15-212-ML Homework 5
Introduction
Handin
- Due Tuesday, 10-Nov-1998, at 12:00 noon (electronically)
- Maximum Points: 100 (85 correctness, 15 style)
- Handin in a single file to
/afs/andrew/scs/cs/15-212-ML/studentdir/$USER/ass5/ass5.sml
- Late homeworks will be accepted only until start lecture on Thursday, with a 25% penalty.
Send questions to:
- Philip Wickline designed
and wrote the model solution for the LZW [de]compressor
- Adam Megacz wrote the prose
that you're reading right now as well as the autograder.
Electronic Grading
- To make life easier for the TA's, and more predictible
for the students, 85 of the 100 points on this assignment
will be graded electronically.
- At any time after noon on Friday, 30-Oct-1998, you can
run the grading script on your own code and get an
"unofficial" report on how many of the first 85 points
you can expect to recieve. You may do this by copying your
assignment to the handin directory and invoking the script
/afs/andrew/scs/cs/15-212-ML/bin/autograde-ass5. You must
be logged into one of unix**.andrew.cmu.edu under your
own userid to run this script.
- There is nothing secret about the autograding script; feel
free to examine it.
- We doubt it will be necessary, but we reserve the right
to alter the grading script after the assignments are
turned in.
- Your code MUST run properly under SML/NJ on
unix10.andrew.cmu.edu.

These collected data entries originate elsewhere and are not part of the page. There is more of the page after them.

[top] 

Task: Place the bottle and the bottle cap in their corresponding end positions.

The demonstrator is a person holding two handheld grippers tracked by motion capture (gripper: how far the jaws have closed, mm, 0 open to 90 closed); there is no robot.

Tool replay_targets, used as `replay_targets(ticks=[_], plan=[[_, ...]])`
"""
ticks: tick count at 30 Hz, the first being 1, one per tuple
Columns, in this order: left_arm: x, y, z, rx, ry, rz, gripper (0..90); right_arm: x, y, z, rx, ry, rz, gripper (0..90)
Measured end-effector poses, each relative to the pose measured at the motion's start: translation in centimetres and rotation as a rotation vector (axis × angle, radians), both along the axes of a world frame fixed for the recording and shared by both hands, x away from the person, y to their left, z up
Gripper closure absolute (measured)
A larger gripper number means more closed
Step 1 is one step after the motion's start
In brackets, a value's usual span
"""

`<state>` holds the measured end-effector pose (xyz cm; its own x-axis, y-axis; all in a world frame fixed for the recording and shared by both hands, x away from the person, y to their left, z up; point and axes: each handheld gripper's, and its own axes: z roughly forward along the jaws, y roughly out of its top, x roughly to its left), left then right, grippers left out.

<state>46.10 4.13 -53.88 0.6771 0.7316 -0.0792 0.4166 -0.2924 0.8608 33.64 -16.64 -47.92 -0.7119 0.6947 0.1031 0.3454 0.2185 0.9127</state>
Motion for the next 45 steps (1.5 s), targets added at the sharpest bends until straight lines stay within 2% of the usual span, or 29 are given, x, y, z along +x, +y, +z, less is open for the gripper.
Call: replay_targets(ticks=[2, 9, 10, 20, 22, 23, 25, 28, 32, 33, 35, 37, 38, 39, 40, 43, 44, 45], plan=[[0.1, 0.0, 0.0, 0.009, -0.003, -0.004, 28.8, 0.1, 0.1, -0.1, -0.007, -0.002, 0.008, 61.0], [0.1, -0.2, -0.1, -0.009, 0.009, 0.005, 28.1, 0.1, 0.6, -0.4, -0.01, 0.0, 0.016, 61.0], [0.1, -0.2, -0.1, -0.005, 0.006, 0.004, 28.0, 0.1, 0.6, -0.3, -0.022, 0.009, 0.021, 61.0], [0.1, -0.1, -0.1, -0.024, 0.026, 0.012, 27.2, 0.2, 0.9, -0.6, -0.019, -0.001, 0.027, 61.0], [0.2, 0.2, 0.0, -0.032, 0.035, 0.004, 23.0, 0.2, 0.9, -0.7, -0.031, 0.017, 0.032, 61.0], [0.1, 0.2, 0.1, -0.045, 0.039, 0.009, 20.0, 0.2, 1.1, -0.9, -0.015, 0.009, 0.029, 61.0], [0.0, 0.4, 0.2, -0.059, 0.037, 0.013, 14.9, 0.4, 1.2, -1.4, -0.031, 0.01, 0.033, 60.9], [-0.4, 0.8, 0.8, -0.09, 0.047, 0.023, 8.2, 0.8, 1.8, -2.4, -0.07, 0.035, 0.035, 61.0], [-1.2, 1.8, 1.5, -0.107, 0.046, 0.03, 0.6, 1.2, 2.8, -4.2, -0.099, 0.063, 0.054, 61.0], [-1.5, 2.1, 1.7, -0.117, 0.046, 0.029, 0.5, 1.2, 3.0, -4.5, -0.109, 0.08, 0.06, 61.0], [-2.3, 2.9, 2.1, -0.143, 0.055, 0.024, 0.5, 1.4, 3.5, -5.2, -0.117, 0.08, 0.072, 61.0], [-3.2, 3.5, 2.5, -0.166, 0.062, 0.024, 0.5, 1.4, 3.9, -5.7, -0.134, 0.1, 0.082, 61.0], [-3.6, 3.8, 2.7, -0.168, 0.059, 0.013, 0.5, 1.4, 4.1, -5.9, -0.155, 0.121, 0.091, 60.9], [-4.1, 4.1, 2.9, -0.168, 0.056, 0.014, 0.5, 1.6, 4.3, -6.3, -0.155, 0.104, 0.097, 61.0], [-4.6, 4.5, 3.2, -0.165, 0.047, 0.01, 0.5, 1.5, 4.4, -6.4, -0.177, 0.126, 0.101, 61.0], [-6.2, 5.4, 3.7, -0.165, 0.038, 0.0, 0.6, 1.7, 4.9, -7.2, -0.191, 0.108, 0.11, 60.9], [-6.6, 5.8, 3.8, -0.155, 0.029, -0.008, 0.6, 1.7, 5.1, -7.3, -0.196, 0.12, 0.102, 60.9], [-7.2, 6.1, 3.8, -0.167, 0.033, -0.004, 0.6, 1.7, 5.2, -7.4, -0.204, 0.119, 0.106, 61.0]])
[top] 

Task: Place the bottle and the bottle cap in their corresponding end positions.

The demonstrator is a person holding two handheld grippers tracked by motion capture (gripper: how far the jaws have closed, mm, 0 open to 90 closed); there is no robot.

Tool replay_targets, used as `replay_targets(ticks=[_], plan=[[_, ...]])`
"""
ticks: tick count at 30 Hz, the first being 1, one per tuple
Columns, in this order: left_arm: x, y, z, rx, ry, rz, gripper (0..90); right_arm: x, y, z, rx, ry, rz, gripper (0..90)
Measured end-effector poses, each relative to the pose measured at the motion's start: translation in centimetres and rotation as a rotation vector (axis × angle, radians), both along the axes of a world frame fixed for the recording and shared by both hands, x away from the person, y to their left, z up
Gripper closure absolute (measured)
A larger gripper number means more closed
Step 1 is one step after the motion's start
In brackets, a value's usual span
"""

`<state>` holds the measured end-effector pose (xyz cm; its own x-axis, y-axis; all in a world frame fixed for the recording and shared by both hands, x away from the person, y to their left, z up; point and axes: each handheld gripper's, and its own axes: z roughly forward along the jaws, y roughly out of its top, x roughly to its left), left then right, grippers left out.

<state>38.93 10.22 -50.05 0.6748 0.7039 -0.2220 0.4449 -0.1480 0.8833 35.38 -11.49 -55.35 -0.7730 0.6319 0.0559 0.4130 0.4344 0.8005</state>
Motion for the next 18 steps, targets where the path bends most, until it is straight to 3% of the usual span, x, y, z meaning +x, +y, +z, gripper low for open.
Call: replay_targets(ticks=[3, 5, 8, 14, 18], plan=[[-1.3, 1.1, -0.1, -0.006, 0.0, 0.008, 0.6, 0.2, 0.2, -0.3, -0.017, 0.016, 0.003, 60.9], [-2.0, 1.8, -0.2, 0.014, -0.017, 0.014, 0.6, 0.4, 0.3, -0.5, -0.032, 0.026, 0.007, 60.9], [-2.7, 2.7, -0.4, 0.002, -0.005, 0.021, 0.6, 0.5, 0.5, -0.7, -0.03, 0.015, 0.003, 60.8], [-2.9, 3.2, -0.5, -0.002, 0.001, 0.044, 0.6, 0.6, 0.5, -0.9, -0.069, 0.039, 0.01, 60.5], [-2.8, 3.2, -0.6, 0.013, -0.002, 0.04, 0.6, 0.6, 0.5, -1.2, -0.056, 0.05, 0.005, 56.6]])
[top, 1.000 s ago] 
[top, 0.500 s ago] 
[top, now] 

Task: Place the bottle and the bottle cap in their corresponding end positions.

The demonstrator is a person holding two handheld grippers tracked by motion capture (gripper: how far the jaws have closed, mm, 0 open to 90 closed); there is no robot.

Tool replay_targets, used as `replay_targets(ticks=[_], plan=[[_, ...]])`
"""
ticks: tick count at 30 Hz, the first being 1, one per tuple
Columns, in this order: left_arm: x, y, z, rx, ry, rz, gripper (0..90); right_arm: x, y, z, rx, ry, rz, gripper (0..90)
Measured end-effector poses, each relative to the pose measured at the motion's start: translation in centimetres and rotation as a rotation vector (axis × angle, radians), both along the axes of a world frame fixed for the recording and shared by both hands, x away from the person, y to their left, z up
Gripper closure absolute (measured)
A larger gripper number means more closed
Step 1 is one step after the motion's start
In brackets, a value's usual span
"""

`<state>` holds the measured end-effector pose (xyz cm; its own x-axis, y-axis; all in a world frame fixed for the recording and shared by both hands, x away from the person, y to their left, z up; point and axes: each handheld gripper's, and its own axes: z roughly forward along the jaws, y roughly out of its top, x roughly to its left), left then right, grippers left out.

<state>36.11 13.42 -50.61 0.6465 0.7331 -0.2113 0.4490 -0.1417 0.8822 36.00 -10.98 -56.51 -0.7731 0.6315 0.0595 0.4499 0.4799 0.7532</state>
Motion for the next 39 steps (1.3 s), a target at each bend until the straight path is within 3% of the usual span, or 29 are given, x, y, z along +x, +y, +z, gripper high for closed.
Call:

Feel free to develop your code
with another computer/os/interpreter, but make sure that
your code works under SML/NJ before you turn it in.
- Absolutely no correctness points will be awarded aside
from those awarded by the grading script. If your code
does not compile, the grading script will not run, and
you will get a 0/85. If your code compiles but doesn't
work and the grading script says you deserve a 5/85, that
will be your score; we will not award "effort
points".
- The remaining 15/100 will be awarded based on
style. Sample style criteria include:
- Elegance
- Conciseness
- Proper documentation of all invariants not enforced by the compiler
- Do not rewrite code that is in the SML library and has been introduced
in class or recitation
The Magic of LZW
History Lesson
LZW is a simple adaptive dictionary based compression algorithm
named after its inventors, Lempel, Ziv, and Welch. Today it is
used in several common applications, including GIF images and the
unix compress program.
Data Compression 15-999
The general concept behind most data compression programs is:
- The removal of redundancy ("5 zebras plus 3 zebras
plus 2 zebras is the same as 5 zebras plus 5 zebras if
addition is commutative over zebras" becomes
"//z=zebras//p=plus//5 z p 3 z p 2 z is the same as 5
z p 5 z if addition is commutative over z")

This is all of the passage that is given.